Instructions to follow: Here the job is to retype the data word for word while leaving the pictures aside.

★ ★ ★ ★ ★

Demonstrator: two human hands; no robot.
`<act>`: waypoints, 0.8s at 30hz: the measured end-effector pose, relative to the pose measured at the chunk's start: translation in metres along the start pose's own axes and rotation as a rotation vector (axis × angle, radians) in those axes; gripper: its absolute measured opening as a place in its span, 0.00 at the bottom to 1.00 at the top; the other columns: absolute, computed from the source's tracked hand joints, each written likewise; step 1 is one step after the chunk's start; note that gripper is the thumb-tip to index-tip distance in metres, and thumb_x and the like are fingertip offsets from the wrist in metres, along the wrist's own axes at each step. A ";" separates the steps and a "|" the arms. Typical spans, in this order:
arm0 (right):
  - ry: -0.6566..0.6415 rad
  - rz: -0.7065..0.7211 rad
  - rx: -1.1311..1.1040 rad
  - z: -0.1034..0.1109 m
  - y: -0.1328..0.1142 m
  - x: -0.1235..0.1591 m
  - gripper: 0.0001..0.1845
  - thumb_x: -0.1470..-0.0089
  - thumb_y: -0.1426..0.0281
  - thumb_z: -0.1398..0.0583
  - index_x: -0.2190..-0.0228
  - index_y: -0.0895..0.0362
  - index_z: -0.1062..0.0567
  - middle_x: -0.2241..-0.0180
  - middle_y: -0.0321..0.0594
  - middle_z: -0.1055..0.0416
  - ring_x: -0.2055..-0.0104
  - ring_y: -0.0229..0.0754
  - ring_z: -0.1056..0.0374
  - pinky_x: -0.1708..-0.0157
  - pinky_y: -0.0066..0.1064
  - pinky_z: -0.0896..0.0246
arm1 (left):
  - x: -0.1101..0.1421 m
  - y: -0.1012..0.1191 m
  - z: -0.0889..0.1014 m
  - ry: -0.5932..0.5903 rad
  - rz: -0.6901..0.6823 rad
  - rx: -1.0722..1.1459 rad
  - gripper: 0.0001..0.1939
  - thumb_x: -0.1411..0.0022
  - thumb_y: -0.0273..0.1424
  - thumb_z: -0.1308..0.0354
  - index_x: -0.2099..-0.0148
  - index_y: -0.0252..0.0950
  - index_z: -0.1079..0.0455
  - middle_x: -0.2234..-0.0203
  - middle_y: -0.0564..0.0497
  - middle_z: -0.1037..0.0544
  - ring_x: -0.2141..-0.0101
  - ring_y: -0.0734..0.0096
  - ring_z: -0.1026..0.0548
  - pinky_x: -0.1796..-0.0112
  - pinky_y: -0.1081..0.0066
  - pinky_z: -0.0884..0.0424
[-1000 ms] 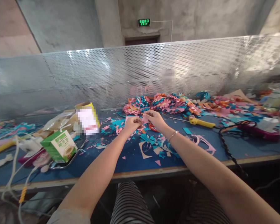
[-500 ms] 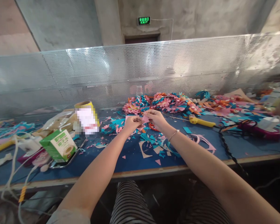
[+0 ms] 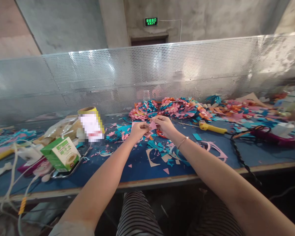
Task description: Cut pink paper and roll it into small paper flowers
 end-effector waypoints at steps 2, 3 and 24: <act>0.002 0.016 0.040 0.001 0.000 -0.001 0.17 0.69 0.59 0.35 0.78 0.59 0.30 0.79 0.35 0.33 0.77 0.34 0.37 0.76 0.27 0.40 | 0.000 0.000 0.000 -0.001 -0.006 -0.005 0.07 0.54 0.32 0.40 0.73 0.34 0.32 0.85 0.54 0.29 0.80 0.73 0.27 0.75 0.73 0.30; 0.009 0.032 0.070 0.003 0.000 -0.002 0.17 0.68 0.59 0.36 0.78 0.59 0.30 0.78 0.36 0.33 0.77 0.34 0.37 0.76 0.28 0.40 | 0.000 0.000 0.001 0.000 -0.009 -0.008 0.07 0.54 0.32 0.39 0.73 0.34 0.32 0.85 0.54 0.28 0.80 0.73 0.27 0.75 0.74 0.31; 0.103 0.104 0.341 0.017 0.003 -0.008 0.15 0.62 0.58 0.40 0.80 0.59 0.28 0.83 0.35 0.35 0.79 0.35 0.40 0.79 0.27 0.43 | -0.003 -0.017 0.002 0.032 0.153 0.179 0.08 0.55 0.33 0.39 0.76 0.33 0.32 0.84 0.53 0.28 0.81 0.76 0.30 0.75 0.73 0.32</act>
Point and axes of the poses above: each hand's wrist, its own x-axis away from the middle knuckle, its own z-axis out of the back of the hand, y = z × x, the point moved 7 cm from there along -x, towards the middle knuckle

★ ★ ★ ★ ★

Result of this exercise:
Demonstrator: two human hands; no robot.
`<act>`: waypoints, 0.8s at 30hz: the measured end-effector pose, relative to the pose measured at the chunk's start: translation in metres along the start pose's own axes and rotation as a rotation vector (axis × angle, radians) in those axes; gripper: its absolute measured opening as a place in its span, 0.00 at the bottom to 1.00 at the top; the other columns: absolute, computed from the source's tracked hand joints, each written likewise; step 1 is one step after the chunk's start; note that gripper is the thumb-tip to index-tip distance in metres, and thumb_x and the like are fingertip offsets from the wrist in metres, along the wrist's own axes at each step. A ";" separates the steps and a "|" the arms. Typical spans, in this order:
arm0 (right):
  - ry: -0.6566..0.6415 rad
  - rz: -0.7065..0.7211 rad
  - rx: -1.1311..1.1040 rad
  - z: -0.1034..0.1109 m
  - y: -0.1328..0.1142 m
  - x: -0.1235..0.1591 m
  - gripper: 0.0001..0.1845
  - thumb_x: -0.1470..-0.0089
  - thumb_y: -0.1426..0.0281
  - thumb_z: -0.1398..0.0583
  - index_x: -0.2190..-0.0228
  - index_y: -0.0895..0.0362
  - index_z: -0.1062..0.0567
  - middle_x: -0.2241..-0.0180
  - middle_y: -0.0321..0.0594
  - middle_z: -0.1055..0.0416
  - ring_x: -0.2055..-0.0104
  - ring_y: -0.0229..0.0754
  - ring_z: -0.1056..0.0374
  - pinky_x: -0.1708..-0.0157
  - pinky_y: -0.0066..0.1064
  - pinky_z: -0.0896..0.0246
arm1 (left):
  - x: -0.1101..0.1421 m
  - y: -0.1012..0.1191 m
  - z: -0.0889..0.1014 m
  - ry: -0.5932..0.5903 rad
  - rz: -0.6901..0.6823 rad
  - rx: -1.0722..1.1459 rad
  - gripper: 0.0001..0.1939
  - thumb_x: -0.1411..0.0022
  - thumb_y: -0.0273..0.1424
  - thumb_z: -0.1308..0.0354
  - index_x: -0.2099..-0.0148
  - index_y: -0.0252..0.0950
  - index_z: -0.1079..0.0455
  - middle_x: -0.2234..-0.0203
  - middle_y: -0.0564..0.0497
  - middle_z: -0.1037..0.0544
  - ring_x: -0.2141..-0.0101
  - ring_y: -0.0734..0.0096
  - ring_z: -0.1026..0.0548
  - pinky_x: -0.1796..-0.0112
  - pinky_y: -0.1081..0.0066
  - pinky_z: -0.0884..0.0424
[-1000 ms] 
[-500 ms] 
[+0 ms] 
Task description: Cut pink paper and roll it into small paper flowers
 end-effector waypoints at steps 2, 3 and 24: <act>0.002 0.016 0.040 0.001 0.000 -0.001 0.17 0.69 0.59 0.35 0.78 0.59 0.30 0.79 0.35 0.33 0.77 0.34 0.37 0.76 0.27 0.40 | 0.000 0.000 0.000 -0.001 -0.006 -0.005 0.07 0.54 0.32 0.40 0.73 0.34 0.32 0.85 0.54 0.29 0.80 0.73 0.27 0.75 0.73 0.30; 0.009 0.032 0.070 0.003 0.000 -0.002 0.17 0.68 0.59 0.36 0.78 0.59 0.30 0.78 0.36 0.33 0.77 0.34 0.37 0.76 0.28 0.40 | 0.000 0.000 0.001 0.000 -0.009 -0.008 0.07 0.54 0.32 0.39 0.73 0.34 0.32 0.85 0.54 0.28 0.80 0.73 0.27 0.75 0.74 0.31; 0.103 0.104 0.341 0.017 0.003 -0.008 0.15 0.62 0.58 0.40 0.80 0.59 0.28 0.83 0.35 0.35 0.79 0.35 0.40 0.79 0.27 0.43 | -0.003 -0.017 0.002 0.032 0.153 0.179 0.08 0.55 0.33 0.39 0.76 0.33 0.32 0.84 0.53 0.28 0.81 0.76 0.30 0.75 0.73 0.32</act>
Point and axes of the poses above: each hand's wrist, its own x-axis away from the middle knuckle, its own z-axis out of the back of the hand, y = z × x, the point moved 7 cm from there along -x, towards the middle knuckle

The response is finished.